All lines from the one containing "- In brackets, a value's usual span" through the last line below must be duplicated exactly, with nothing outside that span.

**Data extract:**
========================================================================

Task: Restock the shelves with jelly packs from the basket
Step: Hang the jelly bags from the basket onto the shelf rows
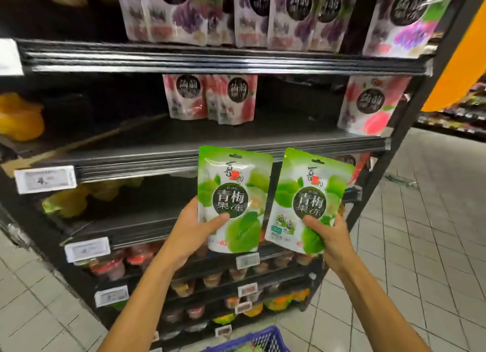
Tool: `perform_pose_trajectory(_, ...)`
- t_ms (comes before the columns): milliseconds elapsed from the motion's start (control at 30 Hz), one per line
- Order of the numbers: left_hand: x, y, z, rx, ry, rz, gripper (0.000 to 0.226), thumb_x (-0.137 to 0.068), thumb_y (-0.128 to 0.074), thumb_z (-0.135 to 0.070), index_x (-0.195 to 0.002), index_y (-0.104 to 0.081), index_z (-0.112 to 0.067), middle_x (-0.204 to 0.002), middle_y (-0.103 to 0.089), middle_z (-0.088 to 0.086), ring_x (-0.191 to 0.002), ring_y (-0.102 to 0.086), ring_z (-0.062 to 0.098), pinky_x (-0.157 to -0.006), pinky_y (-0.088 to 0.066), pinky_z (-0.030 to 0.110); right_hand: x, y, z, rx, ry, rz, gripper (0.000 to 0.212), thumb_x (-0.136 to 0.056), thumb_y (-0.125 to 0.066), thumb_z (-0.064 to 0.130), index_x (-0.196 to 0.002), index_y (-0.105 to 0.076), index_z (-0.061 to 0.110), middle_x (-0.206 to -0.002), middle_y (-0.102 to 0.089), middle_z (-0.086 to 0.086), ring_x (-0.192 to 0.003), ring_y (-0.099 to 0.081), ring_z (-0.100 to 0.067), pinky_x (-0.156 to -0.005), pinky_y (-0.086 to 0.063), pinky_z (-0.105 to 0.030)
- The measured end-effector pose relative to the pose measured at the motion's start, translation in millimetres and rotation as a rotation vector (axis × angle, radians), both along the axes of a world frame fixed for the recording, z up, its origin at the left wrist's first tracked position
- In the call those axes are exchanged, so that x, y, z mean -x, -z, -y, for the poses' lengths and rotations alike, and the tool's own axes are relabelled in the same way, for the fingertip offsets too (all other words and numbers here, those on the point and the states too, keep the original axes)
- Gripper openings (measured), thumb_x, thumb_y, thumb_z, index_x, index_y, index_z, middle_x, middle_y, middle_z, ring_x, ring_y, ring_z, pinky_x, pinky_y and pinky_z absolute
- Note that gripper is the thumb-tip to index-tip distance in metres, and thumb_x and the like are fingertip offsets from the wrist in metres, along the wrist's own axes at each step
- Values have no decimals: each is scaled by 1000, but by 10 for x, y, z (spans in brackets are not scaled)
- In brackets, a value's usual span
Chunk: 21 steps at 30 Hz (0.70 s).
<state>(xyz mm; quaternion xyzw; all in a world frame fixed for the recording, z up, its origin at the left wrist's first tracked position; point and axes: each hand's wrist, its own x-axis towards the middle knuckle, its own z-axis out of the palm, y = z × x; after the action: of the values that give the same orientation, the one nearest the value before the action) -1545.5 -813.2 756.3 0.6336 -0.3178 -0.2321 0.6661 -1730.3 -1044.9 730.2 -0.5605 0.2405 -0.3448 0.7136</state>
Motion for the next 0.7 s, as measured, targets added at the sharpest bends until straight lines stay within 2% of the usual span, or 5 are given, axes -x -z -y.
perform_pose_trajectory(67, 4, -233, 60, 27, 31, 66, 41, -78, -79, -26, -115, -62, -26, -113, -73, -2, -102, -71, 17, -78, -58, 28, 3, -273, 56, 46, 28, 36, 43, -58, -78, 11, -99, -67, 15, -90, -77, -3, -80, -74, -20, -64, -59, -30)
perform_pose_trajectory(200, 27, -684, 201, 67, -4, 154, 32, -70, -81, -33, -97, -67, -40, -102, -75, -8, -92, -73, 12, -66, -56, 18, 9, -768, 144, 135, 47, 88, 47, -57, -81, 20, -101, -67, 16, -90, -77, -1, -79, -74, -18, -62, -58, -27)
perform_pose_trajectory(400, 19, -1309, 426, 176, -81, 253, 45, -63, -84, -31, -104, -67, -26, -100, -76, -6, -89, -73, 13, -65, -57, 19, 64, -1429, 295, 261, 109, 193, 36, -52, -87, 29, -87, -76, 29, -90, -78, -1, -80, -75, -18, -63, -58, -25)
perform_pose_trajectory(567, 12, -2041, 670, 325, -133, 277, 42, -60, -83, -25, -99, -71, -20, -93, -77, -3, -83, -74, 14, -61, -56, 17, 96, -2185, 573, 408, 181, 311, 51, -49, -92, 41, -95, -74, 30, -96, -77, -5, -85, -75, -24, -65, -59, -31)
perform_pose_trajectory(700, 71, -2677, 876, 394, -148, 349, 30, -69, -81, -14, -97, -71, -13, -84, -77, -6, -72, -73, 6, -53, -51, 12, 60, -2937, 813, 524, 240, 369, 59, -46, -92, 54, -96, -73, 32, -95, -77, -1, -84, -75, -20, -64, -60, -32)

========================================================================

**Exercise response:**
- In brackets, a value's usual span
Chunk: 21 steps at 30 Hz (0.70 s).
<state>(xyz mm; quaternion xyzw; all in a world frame fixed for the recording, z up, its origin at the left wrist's first tracked position; point and axes: each hand's wrist, its own x-axis towards the middle knuckle, its own z-axis out of the palm, y = z × x; after the action: of the values that give the same orientation, the one nearest the value before the action) -1545.5 -813.2 756.3 0.6336 -0.3178 -0.2321 0.6661 -1730.3 -1044.9 730.2 -0.5605 0.2405 -0.3448 0.7136</state>
Motion for the next 0.7 s, as measured, targets added at the sharpest bends until straight lines stay within 2% of the usual span, or 5 are given, axes -x -z -y.
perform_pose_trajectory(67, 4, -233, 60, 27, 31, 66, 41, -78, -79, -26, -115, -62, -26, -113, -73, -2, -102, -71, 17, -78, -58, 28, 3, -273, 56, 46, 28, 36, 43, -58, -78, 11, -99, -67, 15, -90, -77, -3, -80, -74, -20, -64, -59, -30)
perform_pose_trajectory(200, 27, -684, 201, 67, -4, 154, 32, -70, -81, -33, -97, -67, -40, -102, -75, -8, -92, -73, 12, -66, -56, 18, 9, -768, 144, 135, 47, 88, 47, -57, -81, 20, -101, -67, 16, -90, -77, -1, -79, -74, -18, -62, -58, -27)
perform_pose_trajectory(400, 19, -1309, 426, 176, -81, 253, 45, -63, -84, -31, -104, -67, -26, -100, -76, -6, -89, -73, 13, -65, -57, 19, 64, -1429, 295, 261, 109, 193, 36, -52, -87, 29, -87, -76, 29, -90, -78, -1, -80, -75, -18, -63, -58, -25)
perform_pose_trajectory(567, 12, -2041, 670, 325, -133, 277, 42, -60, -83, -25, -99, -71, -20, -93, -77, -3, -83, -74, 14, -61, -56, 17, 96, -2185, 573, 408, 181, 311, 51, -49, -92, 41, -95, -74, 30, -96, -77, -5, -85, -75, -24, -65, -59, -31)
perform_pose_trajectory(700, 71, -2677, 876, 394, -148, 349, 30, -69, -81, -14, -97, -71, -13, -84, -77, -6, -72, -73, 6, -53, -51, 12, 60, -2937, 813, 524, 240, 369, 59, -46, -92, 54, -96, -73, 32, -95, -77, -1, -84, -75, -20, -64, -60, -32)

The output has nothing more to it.